Driss Lachgar se joint à la défense pour soutenir Khalid Alioua

Driss Lachgar se joint à la défense pour soutenir Khalid Alioua

L’USFP sort petit à petit de son mutisme sur l’affaire Khalid Alioua. Cet ancien cadre ittihadi et plusieurs fois ministre, est emprisonné actuellement, après avoir été accusé de «dilapidation de deniers publics» au cours de son mandat au CIH (Crédit immobilier et hôtelier) dont il fut le PDG entre la période de 2004 et 2009.
Après la décision de Driss Lachgar, membre du bureau politique de l’USFP, de rejoindre la défense de Alioua, le secteur des avocats ittihadis pourrait faire de même avant l’ouverture officielle du procès. «Les avocats USFP étudient actuellement la possibilité de défendre d’une manière groupée Alioua devant la justice. Une décision devra être prise très bientôt sur ce sujet», affirme un avocat USFPéiste. Cette série d’initiatives de soutien vient après que l’affaire a été soulevée dans la dernière réunion du bureau politique du parti. Simple coïncidence ou véritable décision politique? Une source régulièrement bien informée déclare que les membres du bureau politique ont longuement débattu du sujet, avec une tendance générale au sein du bureau, pour soutenir l’ancien ministre de l’emploi et porte-parole du gouvernement El Youssoufi. «Khalid Alioua est l’une des icônes du parti. Il fut témoin et acteur de plusieurs événements importants de l’histoire de l’USFP.
A un certain moment il était même considéré comme un adjoint de l’ancien premier secrétaire Abdderrahmane El Youssoufi», explique un membre du conseil national du parti de la rose qui n’écarte pas la possibilité d’inscrire l’affaire à l’ordre du jour de la prochaine session du conseil. Une prise de décision plus officielle du parti sur l’affaire devra être probablement dévoilée dans les prochains jours même si Alioua a pratiquement gelé ses fonctions partisanes depuis le dernier congrès. Cependant, les opinions des cadres du parti se font déjà plus claires.

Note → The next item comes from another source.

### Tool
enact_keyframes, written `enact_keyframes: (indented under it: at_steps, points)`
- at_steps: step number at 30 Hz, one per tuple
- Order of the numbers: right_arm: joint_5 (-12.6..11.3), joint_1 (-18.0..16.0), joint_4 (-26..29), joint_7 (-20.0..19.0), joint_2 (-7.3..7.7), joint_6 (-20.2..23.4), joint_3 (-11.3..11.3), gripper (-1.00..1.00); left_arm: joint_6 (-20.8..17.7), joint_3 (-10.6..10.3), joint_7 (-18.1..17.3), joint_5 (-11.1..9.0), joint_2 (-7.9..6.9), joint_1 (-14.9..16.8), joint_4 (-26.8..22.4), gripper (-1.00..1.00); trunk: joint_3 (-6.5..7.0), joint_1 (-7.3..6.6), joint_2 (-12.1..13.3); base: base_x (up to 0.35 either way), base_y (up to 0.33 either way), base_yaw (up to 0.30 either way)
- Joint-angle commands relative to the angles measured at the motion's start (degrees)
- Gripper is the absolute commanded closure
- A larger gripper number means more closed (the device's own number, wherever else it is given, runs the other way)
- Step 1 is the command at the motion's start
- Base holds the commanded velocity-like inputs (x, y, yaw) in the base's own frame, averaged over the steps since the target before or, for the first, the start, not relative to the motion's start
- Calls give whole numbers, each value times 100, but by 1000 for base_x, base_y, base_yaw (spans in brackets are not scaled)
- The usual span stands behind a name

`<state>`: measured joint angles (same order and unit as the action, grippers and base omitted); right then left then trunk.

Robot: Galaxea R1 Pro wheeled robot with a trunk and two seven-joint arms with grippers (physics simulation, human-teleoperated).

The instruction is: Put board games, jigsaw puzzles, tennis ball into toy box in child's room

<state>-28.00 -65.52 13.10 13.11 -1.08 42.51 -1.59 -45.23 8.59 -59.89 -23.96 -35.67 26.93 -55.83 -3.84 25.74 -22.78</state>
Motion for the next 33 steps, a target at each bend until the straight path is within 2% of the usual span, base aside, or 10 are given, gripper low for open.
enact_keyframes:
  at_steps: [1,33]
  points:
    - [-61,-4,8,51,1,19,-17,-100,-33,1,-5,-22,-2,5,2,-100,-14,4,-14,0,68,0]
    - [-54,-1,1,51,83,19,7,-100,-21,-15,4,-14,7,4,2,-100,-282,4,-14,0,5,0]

Mohamed Achaâri, ancien ministre de la culture et membre du bureau politique du parti, a réagi publiquement sur l’affaire à travers une chronique dans la presse, publiée ce week-end. Il est notamment revenu sur le parcours de son ami et ancien collègue au gouvernement affirmant que Alioua aurait pu être très loin du CIH si l’USFP avait réussi à gagner les élections communales en 2003 à Casablanca. Achaâri a également écrit que la nomination de Alioua à la tête du CIH était une sorte de «réhabilitation» après son départ du gouvernement Jettou suite à un remaniement. On apprend également dans la chronique que l’ancien patron du CIH était «en colère et blessé» après son départ du ministère de l’enseignement supérieur. Tout au début, Achaâri a écrit que la crise de l’accusé était également la crise de l’USFP.
Toutes ces réactions prises par des membres du parti soutiennent Alioua même si elles ont relativement tardé. Pourquoi ce retard? Des sources au sein du parti laissent entendre que les militants ont décidé de réagir parce qu’ils ont le sentiment que le dossier est, en quelque sorte, «politisé». Ceci risque de donner une dimension et une envergure encore plus importantes au procès. Des bras de fer politiques pourraient facilement s’en suivre. Reste à savoir à quel point les USFPéistes sont prêts à aller pour défendre leur ami dans cette affaire et surtout comment ils comptent s’y faire. Les prochains jours permettront sûrement d’y voir plus clair.